Изменить размер шрифта - +

   Между рассказом о ружьях «Зауэр» и сказками о ружьях Гейма Портос начал рассказывать о том, как  
повышались цены на охотничьи ружья во время Первой мировой войны, о тёмной судьбе великолепных экземпляров: «В первое время большая часть ружей была

 
укрыта людьми в известный „земельный банк“, где они частью нашли свой последний и безвременный приют, а частью же вышли оттуда в большей или меньшей

 
степени испорченными». Но что за «земельный банк», что за «известная» история с ним связана, почему там хранили ружья — это я упустил.
   В таких  
случаях я предполагаю, что человеку кто-то «напел», и он гладко выучил по написанному. Такое с богатыми людьми бывает, но мне так думать не  
хотелось.
   Портос рассказал о том, как и сколько стоило охотничье ружьё к концу НЭПа. Цена прыгала и падала как стреляный заяц — в зависимости от  
сезона и политической погоды — «Новый! Новый, дорогой при реальной цене раз в десять больше, штуцер Скотта много лет лежал на витрине „торгохоты“,  
никем не покупаемый при цене всего в 40 рублей вместе с ящиком»!
   Портос орал, будто дело шло о жизни и смерти:
   — А это объясняется особым  
отношением нашей чёртовой власти к нарезному оружию! И сейчас тоже!
   * * *
   Правда, под конец мы всё-таки немного поругались.
   Он припомнил мне  
давнишний роман с Констанцией, и мне нечего было ему сказать кроме того, чтобы сострить по поводу его жён.
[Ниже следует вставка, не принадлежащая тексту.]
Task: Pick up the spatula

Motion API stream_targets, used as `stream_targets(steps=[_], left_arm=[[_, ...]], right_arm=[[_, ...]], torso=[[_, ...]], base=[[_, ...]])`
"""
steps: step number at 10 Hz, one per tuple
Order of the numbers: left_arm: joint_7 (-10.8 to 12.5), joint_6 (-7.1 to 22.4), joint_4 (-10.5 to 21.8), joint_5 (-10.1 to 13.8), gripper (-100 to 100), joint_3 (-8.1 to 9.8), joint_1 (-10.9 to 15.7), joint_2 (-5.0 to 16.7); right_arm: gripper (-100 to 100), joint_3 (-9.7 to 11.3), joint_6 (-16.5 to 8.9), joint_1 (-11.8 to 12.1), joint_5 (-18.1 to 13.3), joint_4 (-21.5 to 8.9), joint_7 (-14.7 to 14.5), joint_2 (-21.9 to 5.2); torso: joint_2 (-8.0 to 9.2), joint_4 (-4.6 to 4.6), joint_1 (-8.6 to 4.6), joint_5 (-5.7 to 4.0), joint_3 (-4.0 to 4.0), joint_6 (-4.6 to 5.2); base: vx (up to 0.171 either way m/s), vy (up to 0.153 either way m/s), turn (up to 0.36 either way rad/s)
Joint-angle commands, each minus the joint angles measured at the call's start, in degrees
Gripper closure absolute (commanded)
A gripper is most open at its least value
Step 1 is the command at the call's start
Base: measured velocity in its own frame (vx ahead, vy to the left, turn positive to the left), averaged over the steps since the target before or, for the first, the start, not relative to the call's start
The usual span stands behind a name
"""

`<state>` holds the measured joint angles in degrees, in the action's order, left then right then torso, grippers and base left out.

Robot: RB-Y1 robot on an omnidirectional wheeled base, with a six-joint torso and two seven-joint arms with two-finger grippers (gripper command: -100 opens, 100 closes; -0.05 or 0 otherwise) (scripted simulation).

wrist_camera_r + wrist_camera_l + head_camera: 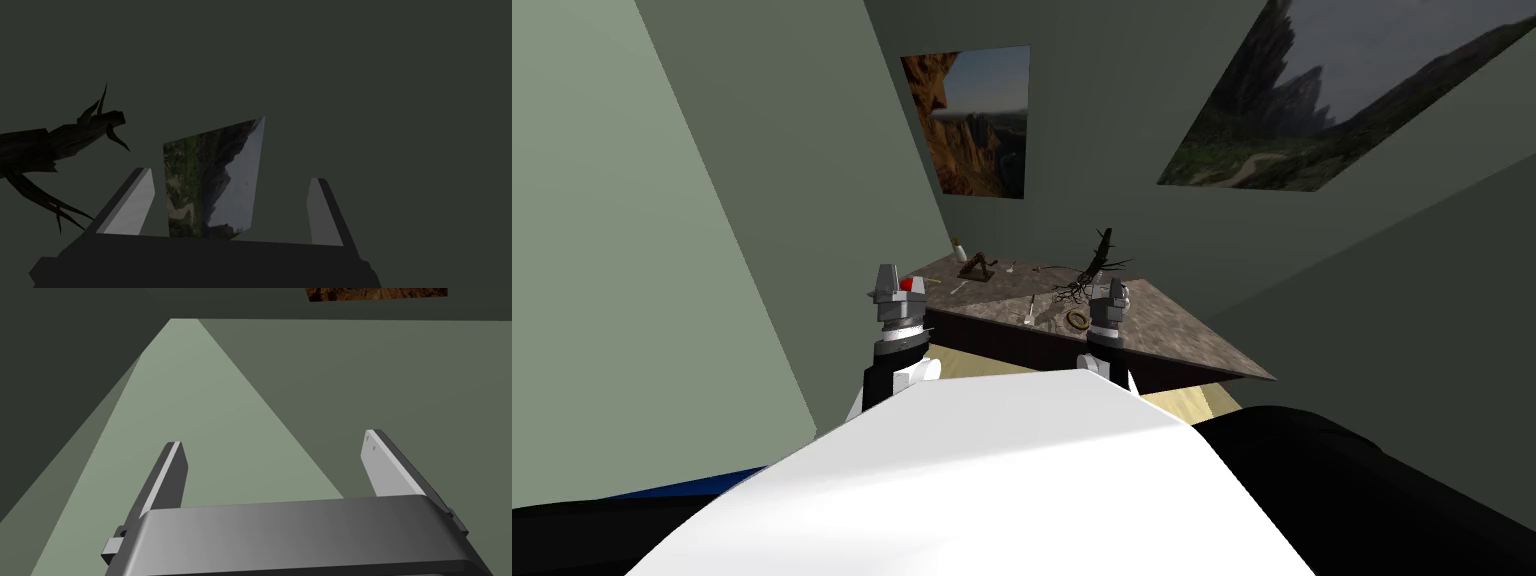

Мы поорали друг на друга и снова выпили.
   
 Потом я провалился в небытие и снова обнаружил себя в розовой комнате с золочёными рамами. Жена Портоса представляла собой образец вкуса.
   Теперь  
мне было гораздо лучше, я оделся и пошёл искать хозяина.
   Портос не откликался, и скоро я понял почему.
   Он лежал на полу в неудобной позе.
   Поза  
была неудобной, потому что заряд дроби вынес ему половину груди. Я подумал, что он умер мгновенно — при такой-то дырке, и ещё раз тупо посмотрел в  
удивлённое лицо Портоса.
   Рядом лежало одно из ружей, с которыми мы вчера игрались.
   Нет, я как-то не верил, что застрелил однокурсника. Всяко  
бывает с людьми по пьяни, но — нет, это был какой-то дурной сон. Я пробежался по дому — все двери и окна были закрыты. Понятно, понятно, что тут  
множество моих отпечатков, да и камеры…
   Я ещё раз выглянул в окно и увидел, как снизу, по крутой дороге к дому Портоса, медленно ползёт  
милицейская машина.
   Тут паника захлестнула меня, и я побежал. То есть я тихо, крадучись, вышел из дома, открыл калитку в заборе и принялся  
спускаться вниз к реке.
   Тут был бурелом, но я как-то преодолел его без потерь, пробежался вдоль ручья, на ходу соображая, куда бы мне податься.
    
Наконец я выскочил на трассу, то есть на одну из тех широких дорог федерального значения, которые расходятся лучами от Москвы.
   Я влип, решительно  
влип.
   В шахматах это называется «цугцванг» — когда игрок начинает суетливо делать вынужденные ходы.
   К кому я мог обратиться за помощью? К  
несчастному Рошфору? Ну да, я мог отсидеться у него пару дней, пока за мной не придут.
   Бежать в аэропорт? Не факт, что я успею.
   Притвориться  
бомжом на московских улицах?
   Да я не бомж — слишком гладок, и кто поймёт, какие у них порядки.